In fact, though both Barr and Mueller draw from the same evidence, they appear to have reached entirely different legal conclusions. In his letter, Barr argues that “evidence developed by the Special Counsel is not sufficient to establish that the President committed an obstruction-of-justice offense.” But Robert Mueller actually argues the inverse: “The evidence we obtained about the President’s actions and intent presents difficult issues that prevent us from conclusively determining that no criminal conduct occurred.”
These differences of opinion show up in other stark ways throughout the report, highlighting just how much Barr mischaracterized or omitted Mueller’s key observations.
But, as Democrats debate pursuing impeachment against the president, the basis for Barr’s legal defense of Trump appears surprisingly feeble, former prosecutors and legal analysts told VICE News, at least judging from what he’s said in public so far.
“A lot of lawyers are simply bewildered by the conclusion Barr reached.”
“In my mind, the circumstantial evidence presented by Mueller is overwhelming, and proves beyond a reasonable doubt that the crime was committed,” said Seth Waxman, a former prosecutor based in Washington, D.C. “I think Barr’s conclusion that the evidence fell short can only be understood in the context of his political considerations.”
Neither the White House nor the Department of Justice responded to VICE News’ request for comment.
Both Barr and Mueller begin with the notion that an obstruction of justice crime generally rests on proving three components:
- Obstructive conduct
- A connection between that conduct and some legal proceeding
- Corrupt intent
But Barr prioritizes the last one over the rest.
Having “corrupt intent” here would mean intending to throw Mueller’s investigation off the rails. But to Barr, despite ample evidence to the contrary, Trump intended nothing of the sort.
Barr expanded on this argument briefly during the press conference shortly before the report's release, saying Trump didn’t obstruct justice because it can’t be proved exactly what Trump had in mind when he fired his FBI director, tried to get Mueller removed, threatened former aides not to cooperate with investigators, and encouraged his team to lie.
Instead, Barr said “substantial evidence” suggests Trump had a different motivation entirely: He was mad about being falsely accused.
Barr said Trump was justifiably “frustrated and angered” by an investigation Trump saw as undermining his presidency, and by “relentless speculation” in the press about his possible guilt.
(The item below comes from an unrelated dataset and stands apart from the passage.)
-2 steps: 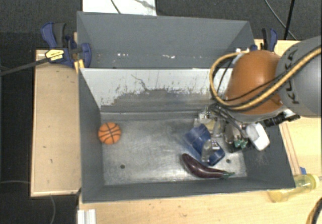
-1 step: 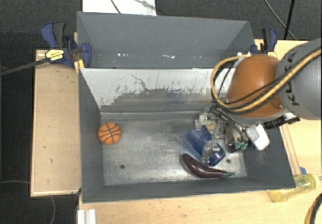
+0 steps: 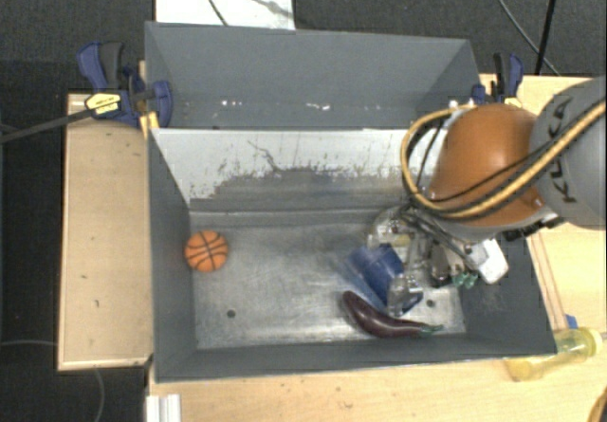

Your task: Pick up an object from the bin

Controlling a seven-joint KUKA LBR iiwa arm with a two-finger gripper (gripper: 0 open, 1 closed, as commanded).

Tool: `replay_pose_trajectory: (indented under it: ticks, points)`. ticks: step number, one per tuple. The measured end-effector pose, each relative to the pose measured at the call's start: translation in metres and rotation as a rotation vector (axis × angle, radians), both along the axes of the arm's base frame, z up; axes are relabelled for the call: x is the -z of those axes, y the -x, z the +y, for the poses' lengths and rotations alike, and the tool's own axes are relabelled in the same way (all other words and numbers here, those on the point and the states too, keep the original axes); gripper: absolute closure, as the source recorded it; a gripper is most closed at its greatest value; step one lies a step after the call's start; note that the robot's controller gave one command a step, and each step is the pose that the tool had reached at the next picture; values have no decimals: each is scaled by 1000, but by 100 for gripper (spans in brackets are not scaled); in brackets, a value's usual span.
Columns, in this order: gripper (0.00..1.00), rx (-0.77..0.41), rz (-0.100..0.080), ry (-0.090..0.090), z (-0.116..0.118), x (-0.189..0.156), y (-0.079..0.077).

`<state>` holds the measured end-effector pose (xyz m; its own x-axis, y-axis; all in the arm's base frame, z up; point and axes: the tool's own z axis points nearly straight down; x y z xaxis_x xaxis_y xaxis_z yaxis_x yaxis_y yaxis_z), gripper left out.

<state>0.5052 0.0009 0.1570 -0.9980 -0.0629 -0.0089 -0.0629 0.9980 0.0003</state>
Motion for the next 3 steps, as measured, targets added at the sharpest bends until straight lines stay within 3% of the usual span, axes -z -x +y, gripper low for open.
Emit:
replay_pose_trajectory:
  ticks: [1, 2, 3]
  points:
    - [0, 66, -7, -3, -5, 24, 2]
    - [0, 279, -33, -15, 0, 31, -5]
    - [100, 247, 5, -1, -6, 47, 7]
“How does Barr know what Trump’s sincere beliefs are?”
“He sounded like a defense attorney for Trump offering flimsy legal reasoning and weak factual justifications for his client,” said Mimi Rocah, a former prosecutor for the Southern District of New York. “How does Barr know what Trump’s sincere beliefs are?”
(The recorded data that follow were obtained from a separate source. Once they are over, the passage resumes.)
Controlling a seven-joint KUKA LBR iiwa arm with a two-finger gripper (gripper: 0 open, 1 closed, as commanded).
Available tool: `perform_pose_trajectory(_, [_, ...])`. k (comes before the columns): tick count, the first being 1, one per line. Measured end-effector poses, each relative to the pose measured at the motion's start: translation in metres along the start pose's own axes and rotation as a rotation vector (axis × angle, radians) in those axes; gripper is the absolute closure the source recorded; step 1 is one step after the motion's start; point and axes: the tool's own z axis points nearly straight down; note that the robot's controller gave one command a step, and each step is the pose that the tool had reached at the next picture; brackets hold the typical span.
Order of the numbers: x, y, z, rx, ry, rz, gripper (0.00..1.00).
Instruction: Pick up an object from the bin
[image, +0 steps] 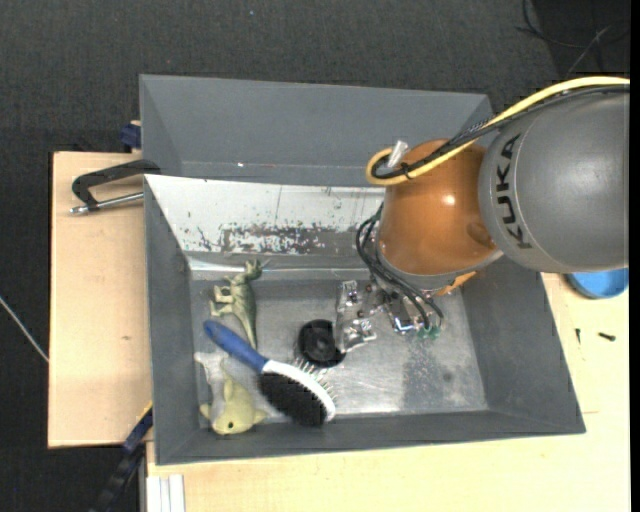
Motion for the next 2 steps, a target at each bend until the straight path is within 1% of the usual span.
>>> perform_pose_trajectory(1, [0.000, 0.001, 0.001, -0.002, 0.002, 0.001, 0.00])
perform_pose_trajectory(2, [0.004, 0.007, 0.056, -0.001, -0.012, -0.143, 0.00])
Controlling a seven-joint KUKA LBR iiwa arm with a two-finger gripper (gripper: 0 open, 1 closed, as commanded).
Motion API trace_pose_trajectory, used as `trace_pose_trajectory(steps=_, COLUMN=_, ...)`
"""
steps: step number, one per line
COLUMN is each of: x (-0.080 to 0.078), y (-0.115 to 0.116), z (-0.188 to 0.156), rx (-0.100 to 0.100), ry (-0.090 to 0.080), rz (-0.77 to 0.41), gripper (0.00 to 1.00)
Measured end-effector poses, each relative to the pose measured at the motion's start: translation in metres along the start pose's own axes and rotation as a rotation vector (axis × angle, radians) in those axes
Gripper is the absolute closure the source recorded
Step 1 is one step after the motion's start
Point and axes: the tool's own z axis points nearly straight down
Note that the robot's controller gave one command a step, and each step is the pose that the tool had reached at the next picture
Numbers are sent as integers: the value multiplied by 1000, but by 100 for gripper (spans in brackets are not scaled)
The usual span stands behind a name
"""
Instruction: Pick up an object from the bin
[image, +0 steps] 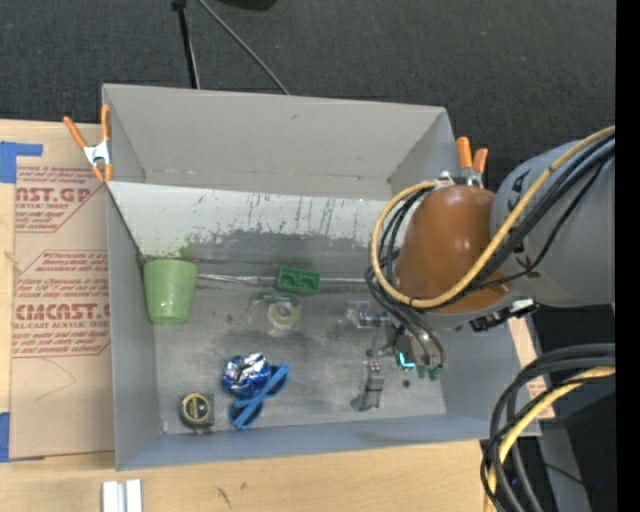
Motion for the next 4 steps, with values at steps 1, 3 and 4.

That reasoning “would not be accepted by a prosecutor under any other circumstances,” said Harry Sandick, also a former prosecutor with the Southern District.
The fact that Mueller could not prove Trump was involved in a criminal conspiracy with Russia shows the president had a right to be angry about being aggressively investigated, Barr said. It also undermines the idea that Trump had any corrupt intent in obstructing justice.
“Apart from whether the acts were obstructive, this evidence of non-corrupt motives weighs heavily against any allegation that the president had a corrupt intent to obstruct the investigation,” Barr told reporters Thursday.
Mueller offers a decidedly different reason for not charging Trump: DOJ policy that you can’t indict a sitting president. The Mueller report kicks off the section on obstruction by noting that the team agreed to observe that policy. It also goes on to argue that it wouldn’t be fair to accuse someone of a crime if they don’t have a chance to clear their name through a trial. And then it lays out, in painstaking detail, a damning case against the president.
Barr claimed at his press conference that Mueller himself had insisted “several times” that the policy wasn’t the only thing blocking him from charging Trump — a statement that appears at odds with the contents of the report itself. A senior official at the Department of Justice did not directly address such concerns, and instead referred VICE News to Barr's previous comments about his March 5th meeting with Mueller. The DOJ official also underscored their efforts of transparency, insisting that they weren't required to release the "confidential" report at all.
“The general policy of not being able to indict a sitting president is a DOJ policy, and it obviously was the most important part of Mueller’s thinking,” Neal Katyal, the former U.S. solicitor general who wrote the special counsel regulations, said in an interview with the New Yorker Friday. “It is literally the first thing he says, on page 1 of the report, and it is striking to me that William Barr, who claimed to be summarizing or describing the report, couldn’t even tell us about that."
Barr’s justification for clearing Trump of obstruction appears surprisingly dubious from a man widely regarded as a legal heavyweight.
“A lot of lawyers are simply bewildered by the conclusion Barr reached,” said Carl Tobias, a professor of law at the University of Richmond specializing in the federal court system. “I’m certainly not persuaded by his reasoning.”
In the eyes of the law, having an innocent motive (such as being angry) doesn’t somehow cancel out any improper ones, said Barbara McQuade, Detroit’s former U.S. Attorney. “For example, if a politician takes a bribe to vote a certain way, it is not a defense for him to say he was planning to vote that way anyway.”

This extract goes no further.